Tell me then in person

K.A

I'm sorry I'm an asshole. I never mean to be one and one day I hope you realise that. I fucking love you and want whats best for you, and I'm not whats best for you. I'm fucked up mentally from my twisted upbringing but I'm trying my best for you. When I left, it wasnt to piss you off. It was because I needed time for myself, I thought somehow I could fix some of the shit that made me this way. And also my happiness was really fucking dependant on you. I really fell hard.

I only came back because I missed you too much and I realised that its impossible to change who you are as a person.
The only reason why I'm happy anymore is because I hold onto the hope that someday, somewhere we'll be together.

I never tell you how I feel cause half the time I dont know how I feel. I'm a pussy ass bitch to sum it up. Well, sorry

L.M

Well...
"H.. hi! G... Give it some welly!"

....How is this?

Doit

Origiahdinsiaklnas

A,

I know it's been a while since we've been able to actually talk. And I'm sorry about that. But I can't beat around the bush here any longer. There are many things that I need address with you.
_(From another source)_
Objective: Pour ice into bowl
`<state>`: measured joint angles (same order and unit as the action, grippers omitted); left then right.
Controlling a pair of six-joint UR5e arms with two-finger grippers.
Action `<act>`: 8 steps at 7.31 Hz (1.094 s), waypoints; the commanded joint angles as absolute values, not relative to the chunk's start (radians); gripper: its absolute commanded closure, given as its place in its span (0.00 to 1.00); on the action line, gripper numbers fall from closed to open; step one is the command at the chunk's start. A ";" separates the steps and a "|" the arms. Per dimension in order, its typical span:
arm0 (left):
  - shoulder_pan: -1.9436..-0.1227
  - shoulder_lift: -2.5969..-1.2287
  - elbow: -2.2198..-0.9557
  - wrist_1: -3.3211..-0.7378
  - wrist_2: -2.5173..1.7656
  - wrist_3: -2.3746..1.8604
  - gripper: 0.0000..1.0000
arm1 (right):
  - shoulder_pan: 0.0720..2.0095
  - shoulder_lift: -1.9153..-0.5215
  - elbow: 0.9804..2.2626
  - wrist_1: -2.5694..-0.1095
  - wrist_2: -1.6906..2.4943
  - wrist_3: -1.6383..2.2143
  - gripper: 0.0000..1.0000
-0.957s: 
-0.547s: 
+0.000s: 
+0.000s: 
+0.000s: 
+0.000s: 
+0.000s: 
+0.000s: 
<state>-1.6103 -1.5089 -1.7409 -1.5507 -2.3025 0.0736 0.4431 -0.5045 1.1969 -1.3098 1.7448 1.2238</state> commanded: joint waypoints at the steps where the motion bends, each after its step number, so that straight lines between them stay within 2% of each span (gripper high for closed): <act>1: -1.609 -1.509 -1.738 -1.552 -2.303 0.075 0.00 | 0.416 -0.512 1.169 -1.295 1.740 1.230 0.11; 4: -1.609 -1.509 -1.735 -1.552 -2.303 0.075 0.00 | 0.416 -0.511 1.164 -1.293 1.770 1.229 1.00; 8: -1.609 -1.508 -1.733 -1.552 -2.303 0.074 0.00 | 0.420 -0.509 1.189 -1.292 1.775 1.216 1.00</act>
Throughout my life I've called you one of my best friends. I've said how I felt like we shared a bond that nobody could break after all we've been through together. I was under the assumption that you actually knew me and understood me on a deeper level than just a typical friendship. Was it all a facade, A? Was it all you manipulating me from the very beginning? Did you take advantage of me being head over heels for you? I think you did. Nay, I know you did. And you continued to manipulate me after that. You made me think my friends were psychopaths out to get me. You made my friends think I was a psychopath out to get them. You've manipulated people to nearly the point of suicide. You single handedly ruined M's future, and I hope to God you fully understand your part in that.
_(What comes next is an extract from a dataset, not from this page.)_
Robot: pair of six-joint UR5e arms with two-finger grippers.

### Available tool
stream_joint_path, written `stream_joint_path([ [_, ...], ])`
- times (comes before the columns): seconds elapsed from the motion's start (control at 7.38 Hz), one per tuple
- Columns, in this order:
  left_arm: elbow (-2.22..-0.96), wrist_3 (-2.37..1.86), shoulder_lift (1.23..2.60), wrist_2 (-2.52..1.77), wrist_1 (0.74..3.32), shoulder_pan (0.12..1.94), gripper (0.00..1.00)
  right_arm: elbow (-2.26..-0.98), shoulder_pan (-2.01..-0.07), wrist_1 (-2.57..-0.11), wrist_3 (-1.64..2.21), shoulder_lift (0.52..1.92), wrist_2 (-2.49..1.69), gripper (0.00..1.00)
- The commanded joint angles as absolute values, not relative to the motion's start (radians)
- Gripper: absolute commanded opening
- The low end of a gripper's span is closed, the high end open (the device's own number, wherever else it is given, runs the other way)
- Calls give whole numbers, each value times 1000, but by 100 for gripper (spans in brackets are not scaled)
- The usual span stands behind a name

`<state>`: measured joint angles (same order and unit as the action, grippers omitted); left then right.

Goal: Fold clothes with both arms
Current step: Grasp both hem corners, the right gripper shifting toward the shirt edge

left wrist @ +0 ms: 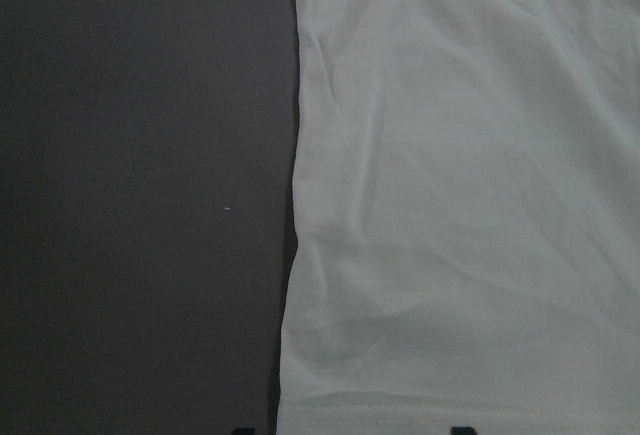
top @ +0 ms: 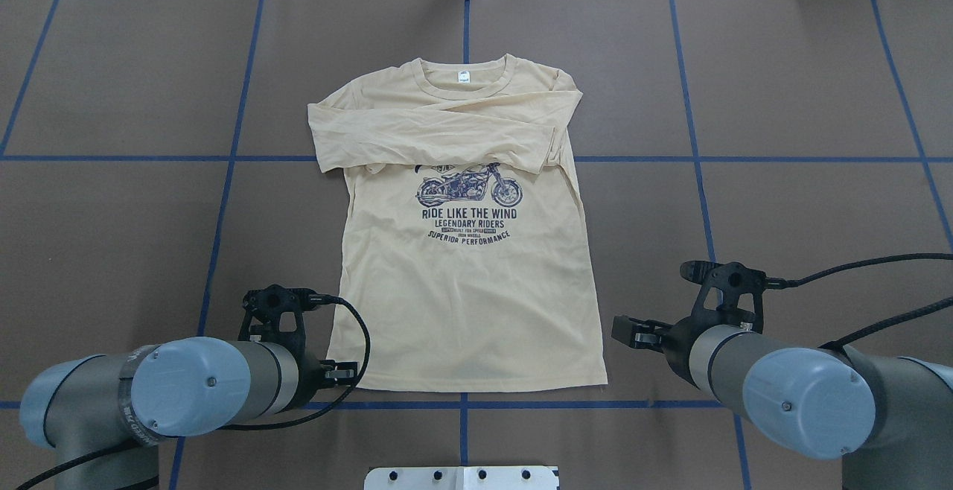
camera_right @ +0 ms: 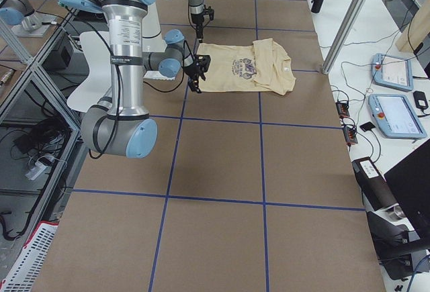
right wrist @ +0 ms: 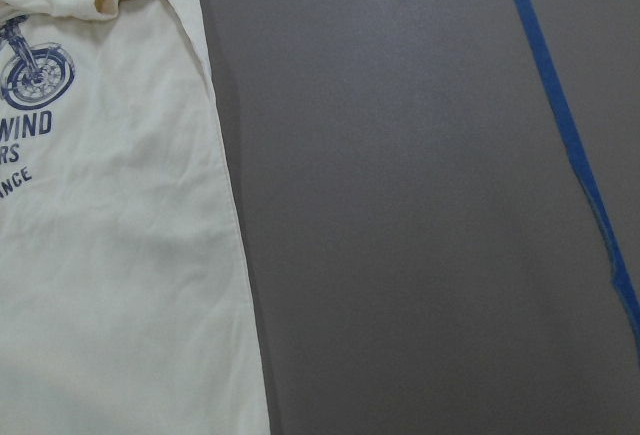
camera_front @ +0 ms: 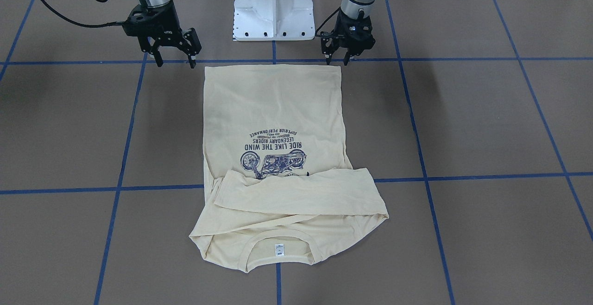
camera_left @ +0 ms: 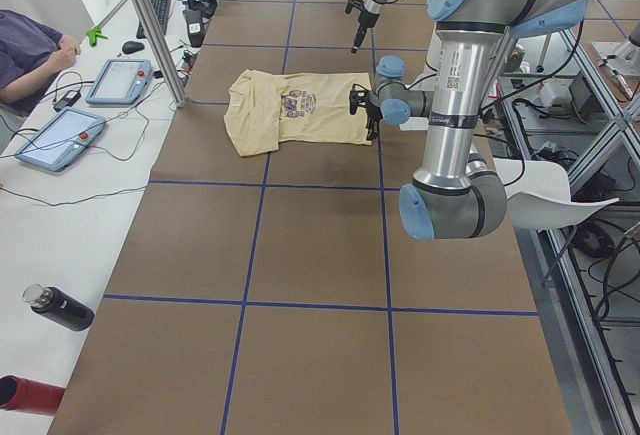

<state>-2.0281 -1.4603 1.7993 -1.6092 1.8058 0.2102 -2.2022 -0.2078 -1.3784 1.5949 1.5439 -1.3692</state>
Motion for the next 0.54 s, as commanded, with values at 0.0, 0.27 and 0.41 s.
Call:
stream_joint_path([
  [0.0,-2007,-1460,1807,-1611,1809,207,57,-2195,-204,-1387,1600,1529,-1355,100],
  [0.27,-1988,-1448,1812,-1612,1810,206,55,-2195,-202,-1387,1598,1529,-1351,100],
  [0.41,-1987,-1431,1810,-1614,1810,206,55,-2195,-202,-1387,1598,1529,-1351,100],
])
I don't love you. I can't love you, it'd only bring me ruin. But I can still call you my friend, we've been through too much together for me to forsake you. And I will still do most anything for you, regardless of if you'd do the same for me. I don't want your love or recognition anymore. I just want you to know what you've done to people and how much it truly tries my character to do all this for you. Whether we'll see each other again I know not, but I truly wish you the best of luck.

Sincerely,
O

if you are who I think you could be you know the people to talk to in order to find me. Also you've been unblocked for months

to b

Please be my tall gf

Maybe there is a slight chanch that you are reading this

i'm not that person, he didn't block me

I LOVE YOU DUMMY. I JUST WANT YOU TO BE SAFE AN HAPPY. YOU DON'T NEED MY FRIENDSHIP.

He has a girlfriend.
It's not my role...

N,

I have feelings for you but what you said to me today discouraged me to ever reveal them to you, I wonder if you realize the weight of your words sometimes.